Numerical investigation of gas channel
and shoulder size and temperature On Polymer Exchange Membrane Fuel Cell output current density
N. Ahmadi1*, S. Rezazadeh2
1*PhD student, Mechanical Engineering Department, Urmia University of Technology, Urmia, Iran
2 Assistant professors, Urmia University and Urmia University of Technology, Mechanical Engineering Department
* Corresponding author. E-mail: email@example.com
Received: 03 June 2014; revised version accepted:30 July 2014
A comprehensive single phase, 3D computational model was used with a single straight channel geometry for proton exchange membrane (PEM) fuel cells has been developed. The influence of various parameters such as isothermal and non-isothermal cells and the impact of different geometry of the channel with different width of shoulder and also influence of various operating temperature on fuel cell performance has been studied. The validity of the model is assessed by comparing the computed results with experimental data. The comparison shows good agreements between the modeling results and the experimental data. The simulation showed that the rectangular channel cross-section gave higher cell voltages compared with the other channel cross-section.
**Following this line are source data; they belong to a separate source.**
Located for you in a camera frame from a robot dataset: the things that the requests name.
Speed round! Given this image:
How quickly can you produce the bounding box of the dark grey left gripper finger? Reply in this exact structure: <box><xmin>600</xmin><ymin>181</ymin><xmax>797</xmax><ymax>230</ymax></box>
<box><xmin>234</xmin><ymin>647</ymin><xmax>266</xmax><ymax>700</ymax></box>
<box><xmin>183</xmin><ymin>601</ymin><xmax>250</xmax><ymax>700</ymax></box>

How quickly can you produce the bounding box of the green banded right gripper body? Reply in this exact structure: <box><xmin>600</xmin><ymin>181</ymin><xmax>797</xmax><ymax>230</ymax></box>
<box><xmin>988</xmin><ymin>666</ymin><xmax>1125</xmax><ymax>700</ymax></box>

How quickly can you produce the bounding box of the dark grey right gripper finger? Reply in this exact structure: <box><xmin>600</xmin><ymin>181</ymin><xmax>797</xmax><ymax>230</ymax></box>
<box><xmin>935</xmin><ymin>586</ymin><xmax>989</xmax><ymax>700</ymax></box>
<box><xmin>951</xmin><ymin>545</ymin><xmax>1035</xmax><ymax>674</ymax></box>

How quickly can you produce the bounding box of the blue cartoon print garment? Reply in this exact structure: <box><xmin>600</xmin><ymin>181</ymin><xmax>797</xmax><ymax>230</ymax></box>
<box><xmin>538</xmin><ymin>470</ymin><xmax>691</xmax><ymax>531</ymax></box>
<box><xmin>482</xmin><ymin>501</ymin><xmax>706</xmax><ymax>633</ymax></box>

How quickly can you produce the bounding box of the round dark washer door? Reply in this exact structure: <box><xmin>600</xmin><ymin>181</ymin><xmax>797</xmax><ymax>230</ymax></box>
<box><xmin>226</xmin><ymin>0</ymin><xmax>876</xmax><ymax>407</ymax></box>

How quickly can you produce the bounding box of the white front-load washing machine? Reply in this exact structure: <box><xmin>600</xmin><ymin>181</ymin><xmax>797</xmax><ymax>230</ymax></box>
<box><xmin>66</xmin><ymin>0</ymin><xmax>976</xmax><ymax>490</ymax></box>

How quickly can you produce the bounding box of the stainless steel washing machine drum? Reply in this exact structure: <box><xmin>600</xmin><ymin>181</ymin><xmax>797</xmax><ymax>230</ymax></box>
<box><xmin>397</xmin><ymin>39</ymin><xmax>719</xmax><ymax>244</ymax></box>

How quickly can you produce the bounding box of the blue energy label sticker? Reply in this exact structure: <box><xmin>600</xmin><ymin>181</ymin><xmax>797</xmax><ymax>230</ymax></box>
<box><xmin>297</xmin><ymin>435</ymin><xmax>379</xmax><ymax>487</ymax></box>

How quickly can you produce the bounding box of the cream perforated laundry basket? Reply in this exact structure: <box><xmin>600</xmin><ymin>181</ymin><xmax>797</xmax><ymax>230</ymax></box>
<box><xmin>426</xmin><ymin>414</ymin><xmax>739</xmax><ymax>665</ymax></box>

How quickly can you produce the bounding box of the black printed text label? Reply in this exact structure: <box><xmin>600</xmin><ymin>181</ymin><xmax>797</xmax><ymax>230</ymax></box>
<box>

Simulations using different Channel–shoulder width ratios showed that at high operating current densities, ohmic losses significantly increase with decrease of shoulder width. In contrast with a smaller shoulder width facilitates the distribution of reactants and helps to reduce concentration losses. When the operating temperature increases which leads to high ionic conductivity; that’s caused to high current density.
Keywords: PEMFC; Channel geometry; Over potential; Operating temperature.